BEGIN Data excerpts

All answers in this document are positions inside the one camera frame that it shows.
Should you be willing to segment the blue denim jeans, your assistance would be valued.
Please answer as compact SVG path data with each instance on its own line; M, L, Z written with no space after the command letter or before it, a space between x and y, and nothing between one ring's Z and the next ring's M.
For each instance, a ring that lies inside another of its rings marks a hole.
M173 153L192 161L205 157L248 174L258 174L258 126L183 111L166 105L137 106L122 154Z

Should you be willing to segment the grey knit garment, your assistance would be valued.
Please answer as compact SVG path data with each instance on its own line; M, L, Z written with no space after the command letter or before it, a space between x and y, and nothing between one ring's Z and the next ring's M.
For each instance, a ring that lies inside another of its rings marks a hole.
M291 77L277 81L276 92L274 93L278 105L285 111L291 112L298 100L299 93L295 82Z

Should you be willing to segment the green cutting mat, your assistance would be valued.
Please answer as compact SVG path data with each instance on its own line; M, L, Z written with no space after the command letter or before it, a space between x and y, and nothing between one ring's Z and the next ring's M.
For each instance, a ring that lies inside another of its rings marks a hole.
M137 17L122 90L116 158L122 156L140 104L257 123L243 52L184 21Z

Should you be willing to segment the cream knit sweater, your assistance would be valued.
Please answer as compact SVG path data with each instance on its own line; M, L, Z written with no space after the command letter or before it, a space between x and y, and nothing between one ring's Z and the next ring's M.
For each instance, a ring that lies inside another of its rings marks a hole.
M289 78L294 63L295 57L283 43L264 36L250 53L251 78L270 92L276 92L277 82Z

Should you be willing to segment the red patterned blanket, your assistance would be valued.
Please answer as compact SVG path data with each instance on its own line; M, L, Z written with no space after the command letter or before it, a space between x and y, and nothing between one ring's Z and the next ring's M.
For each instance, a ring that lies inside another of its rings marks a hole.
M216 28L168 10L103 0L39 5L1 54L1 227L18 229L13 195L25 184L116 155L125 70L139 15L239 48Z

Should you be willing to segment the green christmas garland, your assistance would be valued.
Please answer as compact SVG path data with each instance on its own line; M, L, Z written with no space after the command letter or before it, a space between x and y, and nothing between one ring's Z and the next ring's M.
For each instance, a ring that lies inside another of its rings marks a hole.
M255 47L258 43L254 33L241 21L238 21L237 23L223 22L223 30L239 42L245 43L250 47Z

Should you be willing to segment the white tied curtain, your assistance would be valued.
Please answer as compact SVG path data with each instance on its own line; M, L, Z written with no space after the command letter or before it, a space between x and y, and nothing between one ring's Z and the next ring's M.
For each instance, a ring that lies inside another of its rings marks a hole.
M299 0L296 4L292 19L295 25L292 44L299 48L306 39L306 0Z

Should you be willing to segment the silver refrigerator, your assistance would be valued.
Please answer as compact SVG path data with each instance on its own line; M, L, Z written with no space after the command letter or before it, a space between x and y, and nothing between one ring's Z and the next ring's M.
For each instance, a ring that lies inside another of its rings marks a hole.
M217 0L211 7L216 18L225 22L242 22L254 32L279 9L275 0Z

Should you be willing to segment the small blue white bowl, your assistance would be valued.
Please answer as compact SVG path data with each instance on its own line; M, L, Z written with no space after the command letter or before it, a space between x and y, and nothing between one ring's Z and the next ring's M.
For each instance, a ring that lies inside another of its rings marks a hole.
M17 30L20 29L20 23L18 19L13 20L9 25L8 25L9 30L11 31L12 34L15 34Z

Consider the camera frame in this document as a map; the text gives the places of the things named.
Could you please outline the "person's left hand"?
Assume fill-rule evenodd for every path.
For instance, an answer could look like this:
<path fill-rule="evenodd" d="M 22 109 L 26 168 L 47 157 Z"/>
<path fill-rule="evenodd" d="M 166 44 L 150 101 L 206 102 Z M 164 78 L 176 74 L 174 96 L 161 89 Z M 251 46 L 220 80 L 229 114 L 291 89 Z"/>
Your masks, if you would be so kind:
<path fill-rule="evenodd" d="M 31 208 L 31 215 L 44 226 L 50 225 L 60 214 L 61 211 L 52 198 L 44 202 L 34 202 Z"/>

END Data excerpts

▶ **Task details**: Every line with "white" in it should be copied from the entries above.

▶ **Written answer**:
Should you be willing to segment the white tied curtain, your assistance would be valued.
Should you be willing to segment the small blue white bowl, your assistance would be valued.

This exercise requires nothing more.